The tabular
environment is the most basic way to create a table in LaTeX and doesn't require any other packages.
\begin{tabular}{|lcr||}
left aligned column & center column & right column \\
\hline
text & text & text \\
text & text & text \\
\end{tabular}
The parameter (|lcr||
in the example) is called the table specification and tells LaTeX how many columns there are and how they are supposed to be formatted. Each letter represents a single column. Possible values are:
Character | Meaning |
---|---|
l | left aligned column |
c | centered column |
r | right aligned column |
p{'width'} e.g. p{5cm} | paragraph column with defined width |
| (pipe character) | vertical line |
|| (2 pipes) | 2 vertical lines |
Cells are seperated by the &
character.
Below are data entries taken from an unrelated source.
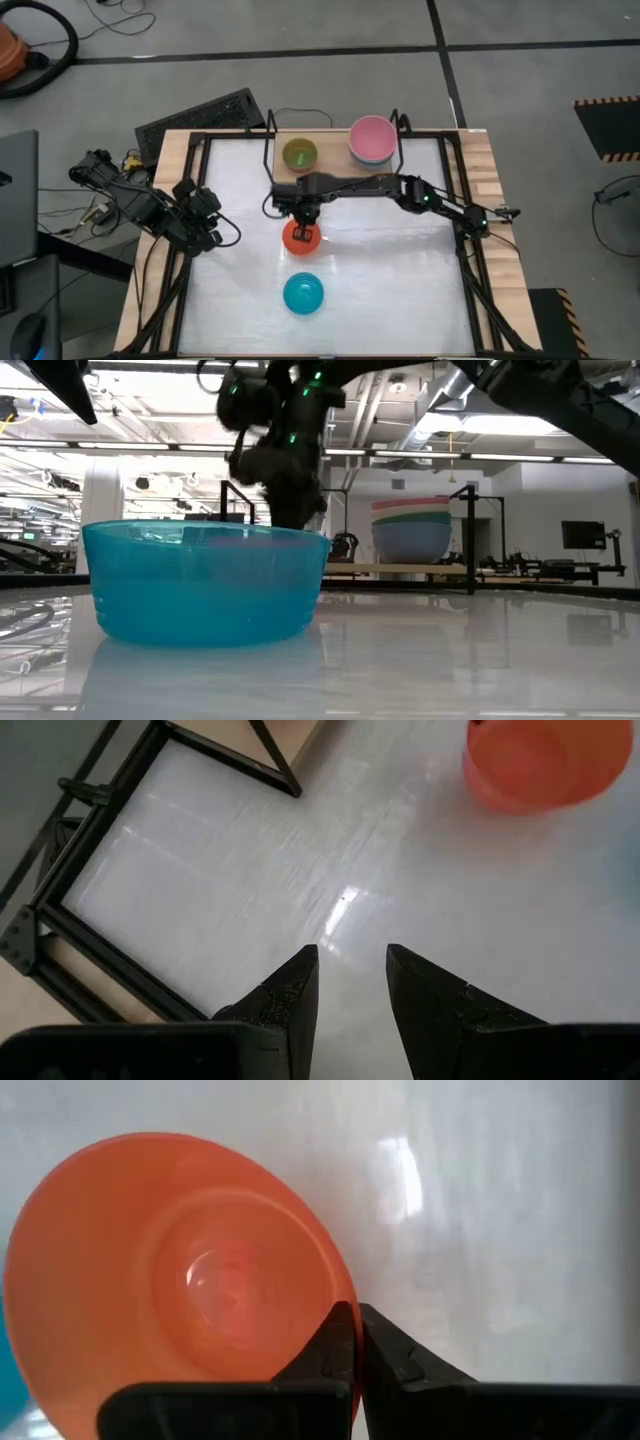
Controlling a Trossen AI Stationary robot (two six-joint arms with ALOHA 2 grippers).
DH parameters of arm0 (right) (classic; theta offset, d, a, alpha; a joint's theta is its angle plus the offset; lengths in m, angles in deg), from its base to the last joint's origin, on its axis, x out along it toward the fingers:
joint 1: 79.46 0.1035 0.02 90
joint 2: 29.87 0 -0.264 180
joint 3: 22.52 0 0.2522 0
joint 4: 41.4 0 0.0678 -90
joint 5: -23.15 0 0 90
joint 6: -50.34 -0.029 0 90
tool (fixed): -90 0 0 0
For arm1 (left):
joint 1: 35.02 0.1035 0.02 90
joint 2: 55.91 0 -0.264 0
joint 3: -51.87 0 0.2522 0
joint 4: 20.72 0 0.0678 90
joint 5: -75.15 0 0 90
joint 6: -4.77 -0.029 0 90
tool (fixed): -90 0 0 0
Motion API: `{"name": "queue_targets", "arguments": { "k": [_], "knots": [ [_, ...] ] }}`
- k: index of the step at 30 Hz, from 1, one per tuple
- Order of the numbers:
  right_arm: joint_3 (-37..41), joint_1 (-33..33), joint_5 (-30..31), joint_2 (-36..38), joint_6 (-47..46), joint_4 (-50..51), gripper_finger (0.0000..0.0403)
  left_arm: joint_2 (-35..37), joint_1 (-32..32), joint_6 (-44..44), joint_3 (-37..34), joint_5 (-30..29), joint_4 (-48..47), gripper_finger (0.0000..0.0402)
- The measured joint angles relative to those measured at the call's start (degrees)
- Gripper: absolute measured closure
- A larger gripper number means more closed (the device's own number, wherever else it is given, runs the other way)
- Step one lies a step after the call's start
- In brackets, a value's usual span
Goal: Place and stack bowls onto a shelf
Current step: Stack the small orange bowl on top of the small light green bowl on the shelf
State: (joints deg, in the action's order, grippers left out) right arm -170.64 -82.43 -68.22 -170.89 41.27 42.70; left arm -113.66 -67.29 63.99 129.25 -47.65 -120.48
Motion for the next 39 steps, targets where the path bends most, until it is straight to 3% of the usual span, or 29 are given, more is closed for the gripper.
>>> {"name": "queue_targets", "arguments": {
  "k": [6,13,19,25,33,39],
  "knots": [
    [-0.04,-5.22,4.72,9.47,1.70,0.15,0.0380,0.00,0.00,-0.01,0.01,-0.02,0.00,0.0294],
    [-0.17,-17.20,10.17,17.30,0.08,-5.34,0.0380,0.02,0.00,-0.04,0.02,-0.61,0.00,0.0294],
    [-0.15,-26.23,2.62,14.28,-2.75,-11.39,0.0380,0.02,0.00,-0.26,0.02,-1.56,0.02,0.0294],
    [-0.02,-27.42,-4.08,9.51,-3.09,-17.50,0.0380,0.02,0.00,-1.45,0.02,-2.93,2.02,0.0294],
    [-0.01,-27.92,-4.37,7.27,-3.08,-15.63,0.0380,0.10,0.00,-13.90,-1.60,-7.51,21.17,0.0294],
    [-0.11,-27.91,-4.38,7.49,-3.29,-15.05,0.0380,6.52,1.78,-21.23,-13.46,-6.55,38.99,0.0298]
  ]
}}
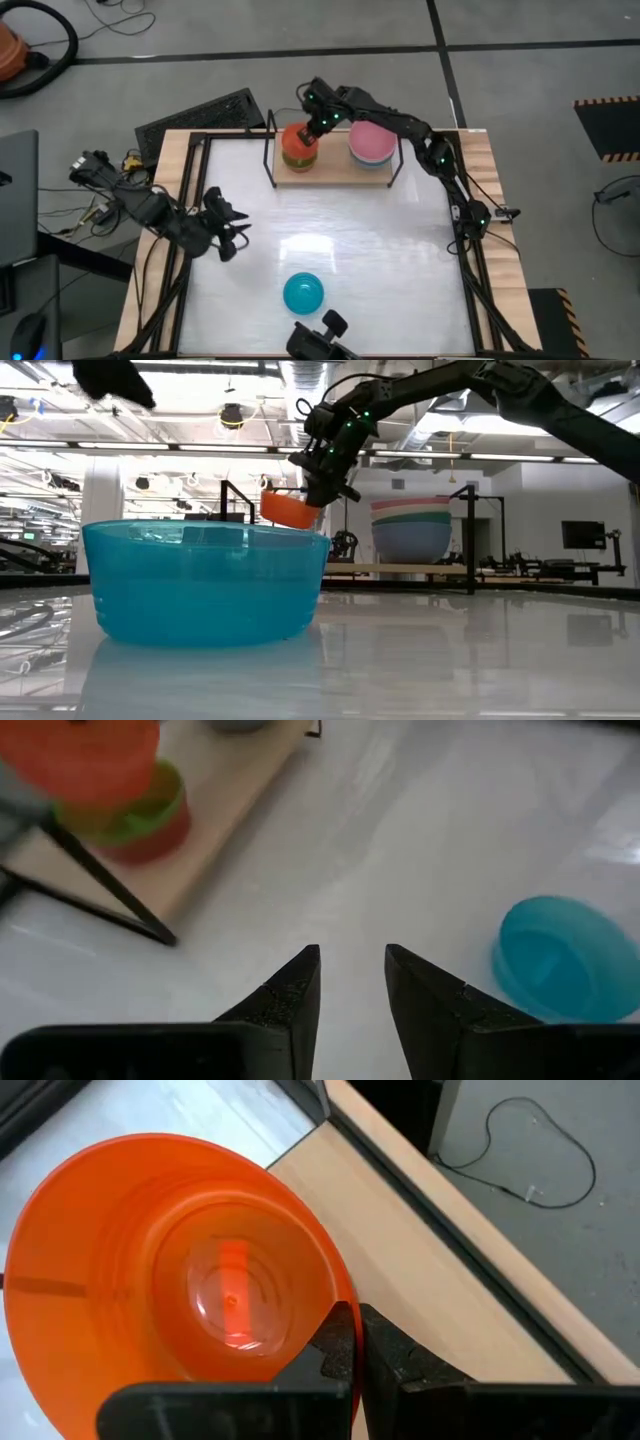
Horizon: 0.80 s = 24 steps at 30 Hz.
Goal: Place and stack bowls onto a shelf
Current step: Stack the small orange bowl on top of the small light green bowl on the shelf
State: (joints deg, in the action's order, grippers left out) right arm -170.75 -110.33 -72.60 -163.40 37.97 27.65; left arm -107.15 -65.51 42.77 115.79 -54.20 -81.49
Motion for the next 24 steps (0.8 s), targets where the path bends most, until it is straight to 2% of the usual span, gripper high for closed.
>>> {"name": "queue_targets", "arguments": {
  "k": [4,9,14,19,24],
  "knots": [
    [0.00,0.02,-0.08,0.00,-0.08,0.23,0.0380,11.32,1.52,2.34,-10.14,2.92,9.36,0.0316],
    [0.00,0.02,-0.10,0.00,-0.93,-0.36,0.0377,25.71,1.78,-1.69,-18.55,3.56,20.98,0.0337],
    [-0.04,-0.06,-0.20,-1.07,-1.79,0.57,0.0369,36.74,1.78,-2.31,-22.68,0.42,22.07,0.0343],
    [-0.01,0.41,-0.16,-3.21,-1.26,1.62,0.0372,44.30,1.78,-2.40,-25.75,-1.70,21.95,0.0343],
    [0.09,0.01,0.86,-3.45,-1.74,0.53,0.0334,48.82,1.78,-2.55,-27.82,-2.46,22.14,0.0343]
  ]
}}
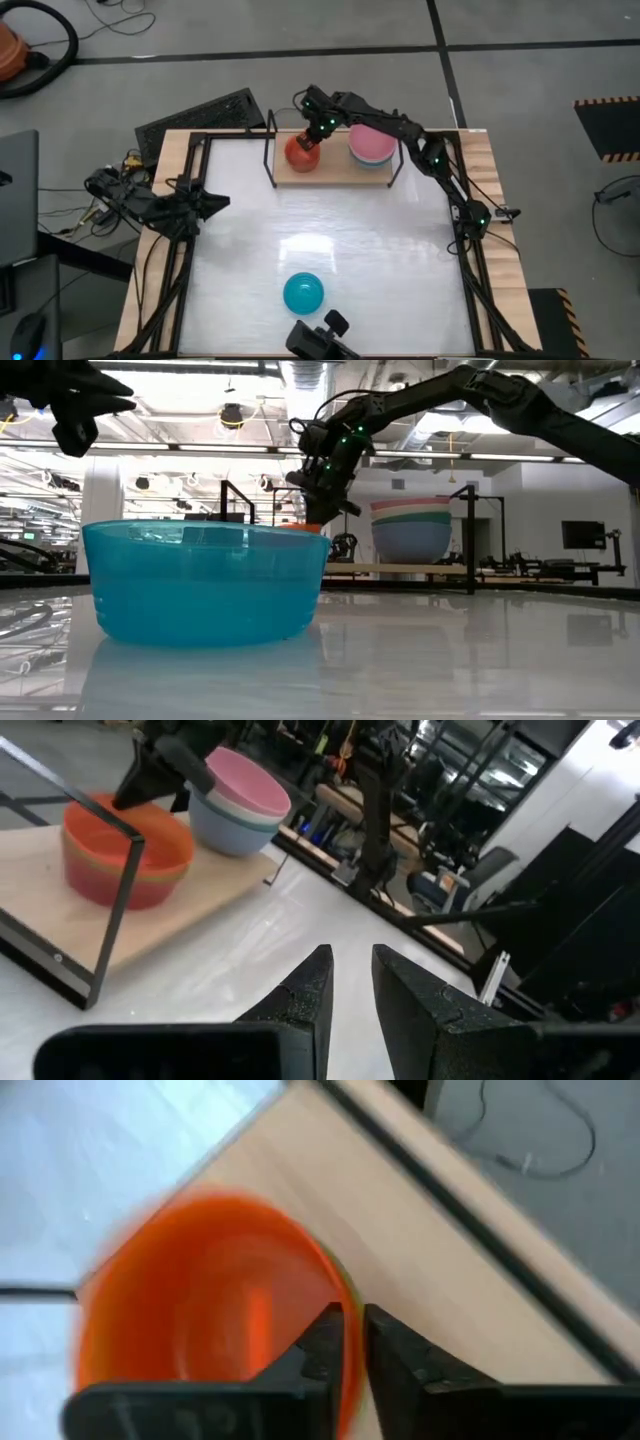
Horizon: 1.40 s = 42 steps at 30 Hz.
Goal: Place and stack bowls onto a shelf
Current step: Stack the small orange bowl on top of the small light green bowl on the shelf, then stack the small light blue bowl on top of the small orange bowl on the shelf
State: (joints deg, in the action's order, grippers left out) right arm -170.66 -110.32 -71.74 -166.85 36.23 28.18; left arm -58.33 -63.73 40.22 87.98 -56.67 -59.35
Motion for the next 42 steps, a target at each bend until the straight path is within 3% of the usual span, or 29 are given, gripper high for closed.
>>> {"name": "queue_targets", "arguments": {
  "k": [6,12,20,25,29,36,42],
  "knots": [
    [-0.55,-0.27,-0.04,1.13,-0.03,1.18,0.0263,1.47,0.00,-0.57,-1.38,-1.12,-0.24,0.0343],
    [-0.28,1.27,-8.32,9.39,-0.23,9.78,0.0228,1.47,0.00,-0.88,-1.68,-1.61,-2.00,0.0343],
    [0.06,17.55,-7.14,12.85,4.07,22.46,0.0233,1.47,0.00,-0.40,-3.75,-2.20,-0.81,0.0343],
    [4.22,29.86,0.19,11.98,3.44,20.91,0.0235,1.47,0.00,4.03,-10.20,-1.89,3.09,0.0343],
    [10.59,35.67,3.08,12.09,-1.64,12.15,0.0235,1.45,0.00,5.75,-14.66,-0.13,6.87,0.0343],
    [19.16,40.49,6.35,12.14,-6.02,-1.43,0.0235,1.15,0.00,2.70,-16.98,1.28,11.48,0.0343],
    [24.71,41.49,6.35,12.06,-7.22,-6.56,0.0235,1.47,0.00,-1.35,-16.98,2.86,11.24,0.0343]
  ]
}}
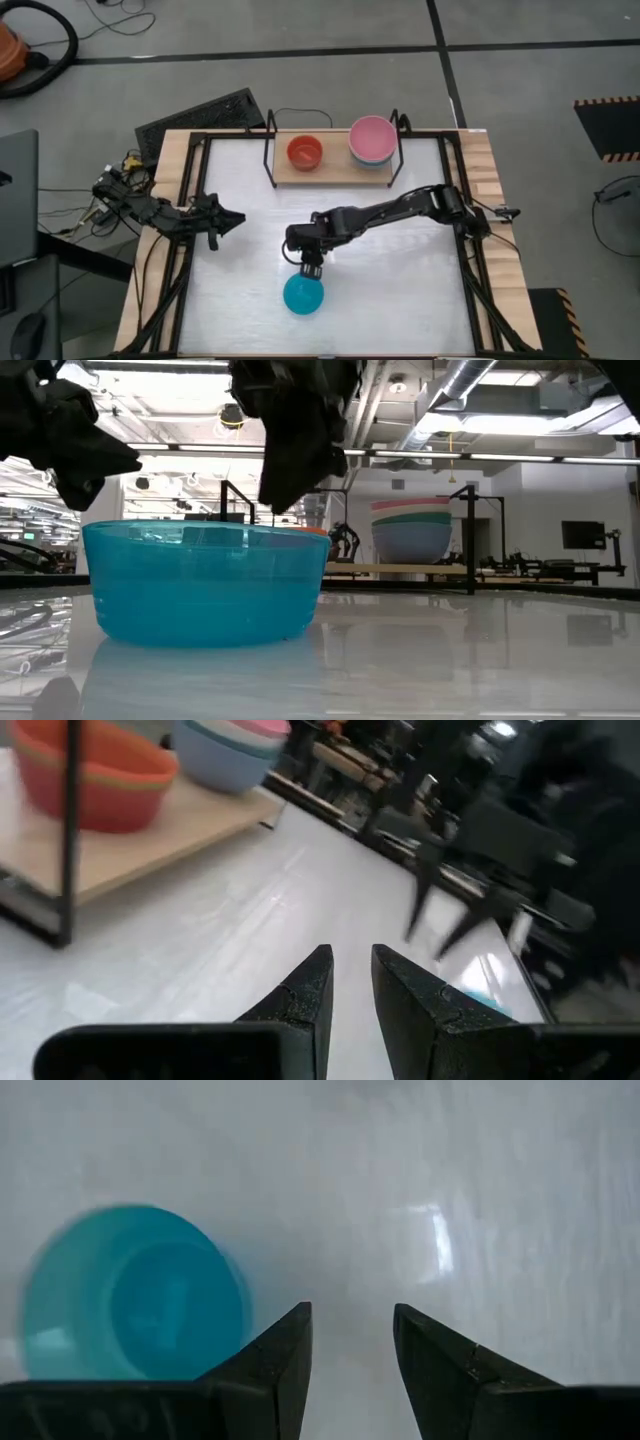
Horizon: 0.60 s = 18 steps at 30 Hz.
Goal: Place and stack bowls onto a shelf
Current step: Stack the small light blue bowl on top of the small orange bowl on the shelf
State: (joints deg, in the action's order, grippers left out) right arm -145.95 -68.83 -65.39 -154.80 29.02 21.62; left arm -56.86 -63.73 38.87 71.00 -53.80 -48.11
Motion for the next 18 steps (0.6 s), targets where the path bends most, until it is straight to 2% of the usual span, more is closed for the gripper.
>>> {"name": "queue_targets", "arguments": {
  "k": [5,8,18],
  "knots": [
    [4.28,0.82,-0.38,-0.04,0.80,-3.34,0.0235,0.00,0.00,-6.11,0.02,11.49,-0.17,0.0354],
    [6.02,1.33,-2.61,-0.01,1.65,-6.41,0.0235,-0.02,-0.02,-8.59,0.02,15.03,-0.33,0.0364],
    [6.19,3.87,-1.95,-0.01,3.41,-9.09,0.0235,-0.02,0.00,-9.61,0.02,11.72,-0.44,0.0393]
  ]
}}
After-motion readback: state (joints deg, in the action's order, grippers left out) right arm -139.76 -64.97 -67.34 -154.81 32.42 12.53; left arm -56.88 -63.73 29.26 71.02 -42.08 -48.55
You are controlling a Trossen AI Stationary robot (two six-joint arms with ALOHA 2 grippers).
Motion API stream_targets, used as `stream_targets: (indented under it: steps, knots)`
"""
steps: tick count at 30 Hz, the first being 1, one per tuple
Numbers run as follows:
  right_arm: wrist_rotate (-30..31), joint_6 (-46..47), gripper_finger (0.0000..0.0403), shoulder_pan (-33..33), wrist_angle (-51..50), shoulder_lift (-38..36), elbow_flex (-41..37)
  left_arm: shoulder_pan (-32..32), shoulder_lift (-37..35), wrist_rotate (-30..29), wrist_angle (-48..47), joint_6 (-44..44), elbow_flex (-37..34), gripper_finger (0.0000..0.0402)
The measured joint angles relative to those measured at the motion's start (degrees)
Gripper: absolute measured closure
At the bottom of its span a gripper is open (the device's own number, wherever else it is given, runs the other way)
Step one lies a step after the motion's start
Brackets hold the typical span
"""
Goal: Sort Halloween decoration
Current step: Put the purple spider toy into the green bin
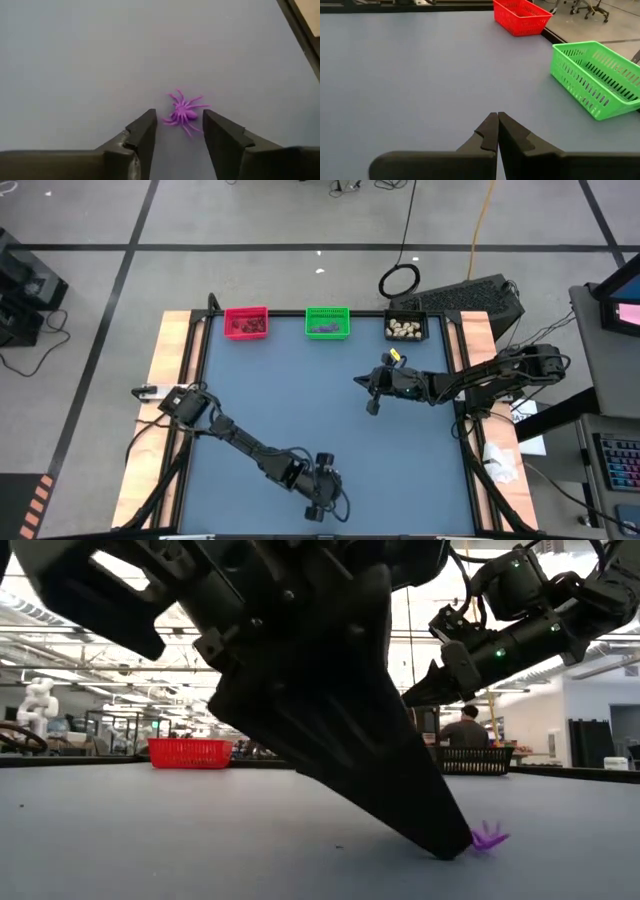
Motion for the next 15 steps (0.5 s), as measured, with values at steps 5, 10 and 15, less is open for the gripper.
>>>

A row is ended by 2 back slashes \\
.
Horizontal lines can be inserted by using the \hline
command.
Tables are always formatted to be wide enough to include all the content. If a table is to big, LaTeX will print overfull hbox
warnings. Possible solutions include using the p{'width'}
specifier or other packages like tabularx
.
A table with column headings spanning over several columns can be created using the command \multicolumn{cols}{pos}{text}
.
\begin{center}
\begin{tabular}{|c|c|c|c|}
\hline
&\multicolumn{3}{|c|}{Income Groups}\\
\cline{2-4}
City&Lower&Middle&Higher\\
\hline
City-1& 11 & 21 & 13\\
City-2& 21 & 31 &41\\
\hline
\end{tabular}
\end{center}
Note that the command \multicolumn
has three mandatory arguments: the first argument specifies the number of columns over which the heading spans; the second argument specifies the position of the heading(l,c,r)
; and the third argument is the text for heading. The command \cline{2-4}
specifies the the starting column(here, 2) and ending column(here, 4) over which a line is to be drawn.